John Templeton (1802–1886) was a British opera singer. A tenor, he sang at the first English productions of Mozart's operas Don Giovanni and The Magic Flute.

==Early life==

He was born at Riccarton, near Kilmarnock, the son of Robert Templeton. He was the youngest of three brothers, all of whom had musical talent. His elder brother James was a distinguished music teacher in Edinburgh, and his other brother Robert was a precentor, in the Laigh Kirk, Kilmarnock. John had a fine voice as a boy and from the age of 14 until his voice broke when he was 17, took part in concerts in Edinburgh with his brother James. In 1822 he became precentor to the Rose Street Secession church.
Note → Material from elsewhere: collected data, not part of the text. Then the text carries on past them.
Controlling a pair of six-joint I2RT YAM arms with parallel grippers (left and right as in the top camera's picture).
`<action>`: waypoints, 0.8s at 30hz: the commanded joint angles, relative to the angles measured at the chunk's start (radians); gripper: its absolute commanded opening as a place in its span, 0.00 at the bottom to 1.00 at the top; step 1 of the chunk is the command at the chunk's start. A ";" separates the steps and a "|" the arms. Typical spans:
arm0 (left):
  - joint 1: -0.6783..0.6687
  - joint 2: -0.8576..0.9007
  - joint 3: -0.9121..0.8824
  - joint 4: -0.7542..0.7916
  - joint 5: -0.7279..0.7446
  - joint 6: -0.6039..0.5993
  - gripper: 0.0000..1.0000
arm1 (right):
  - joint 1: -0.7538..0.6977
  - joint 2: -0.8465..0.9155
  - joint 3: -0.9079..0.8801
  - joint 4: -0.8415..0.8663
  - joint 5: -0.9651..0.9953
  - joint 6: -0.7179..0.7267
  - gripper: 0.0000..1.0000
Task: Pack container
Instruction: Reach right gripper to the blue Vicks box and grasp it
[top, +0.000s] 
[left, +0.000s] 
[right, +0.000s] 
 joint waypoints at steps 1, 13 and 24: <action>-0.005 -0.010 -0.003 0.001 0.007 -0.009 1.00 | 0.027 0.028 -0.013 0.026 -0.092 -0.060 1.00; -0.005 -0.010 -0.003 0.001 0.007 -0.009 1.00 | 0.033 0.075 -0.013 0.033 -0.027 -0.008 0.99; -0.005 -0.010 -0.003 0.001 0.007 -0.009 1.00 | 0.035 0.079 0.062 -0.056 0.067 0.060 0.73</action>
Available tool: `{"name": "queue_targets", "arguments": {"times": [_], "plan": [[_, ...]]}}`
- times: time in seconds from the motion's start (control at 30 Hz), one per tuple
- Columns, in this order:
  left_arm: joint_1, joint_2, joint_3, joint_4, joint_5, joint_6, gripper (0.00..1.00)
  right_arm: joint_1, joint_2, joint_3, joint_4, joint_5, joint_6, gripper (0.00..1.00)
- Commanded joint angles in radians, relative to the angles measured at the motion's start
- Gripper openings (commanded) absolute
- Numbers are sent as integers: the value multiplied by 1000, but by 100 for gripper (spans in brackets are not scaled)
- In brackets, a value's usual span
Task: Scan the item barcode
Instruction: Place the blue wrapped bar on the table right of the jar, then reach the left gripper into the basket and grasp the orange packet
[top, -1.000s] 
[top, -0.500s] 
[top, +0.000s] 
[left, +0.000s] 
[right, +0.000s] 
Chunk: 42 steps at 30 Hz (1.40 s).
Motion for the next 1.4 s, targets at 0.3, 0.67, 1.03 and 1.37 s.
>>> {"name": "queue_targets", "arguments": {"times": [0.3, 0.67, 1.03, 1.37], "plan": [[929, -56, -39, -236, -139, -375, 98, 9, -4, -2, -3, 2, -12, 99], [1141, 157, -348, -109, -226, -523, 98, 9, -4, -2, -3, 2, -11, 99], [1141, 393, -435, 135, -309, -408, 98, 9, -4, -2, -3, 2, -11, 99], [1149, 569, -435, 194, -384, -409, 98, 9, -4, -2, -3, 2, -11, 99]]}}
Then, intending to become a professional singer, he went to London and studied under Jonathan Blewitt, Thomas Welsh, De Pinna, and Tom Cooke.

==Career==

Templeton made his stage debut at Worthing in 1828, appearing as Dermot in The Poor Soldier. After some time in the provinces he made a successful London debut in October 1831 at the Theatre Royal, Drury Lane. In 1832 he appeared as Raimbaut in the first British performance of Meyerbeer's Robert le diable. In 1833 he took the role of Don Ottavio in Mozart's Don Giovanni at the Royal Opera House, Covent Garden, at five days' notice.

In 1833 Maria Malibran chose him as her tenor for Bellini's La sonnambula, at Covent Garden, and he continued as her leading tenor until her death in 1836.

He visited Paris in 1842 before embarking on provincial tours, giving lecture recitals on Scottish, English, and Irish folk-songs. In 1845–46 he went on a tour of the United States.

Templeton had a repertoire of thirty-five operas, in many of which he created the chief parts.

==Retirement and death==

Templeton retired at the age of 50 and lived at what is now called Templeton Lodge in Parkside, Richmond, Surrey and at 114 High Street, Hampton Hill, Middlesex. Both sites are marked with blue plaques.

He died at his home in Hampton on 2 July 1886. A monument to his memory stands on Calton Hill, Edinburgh.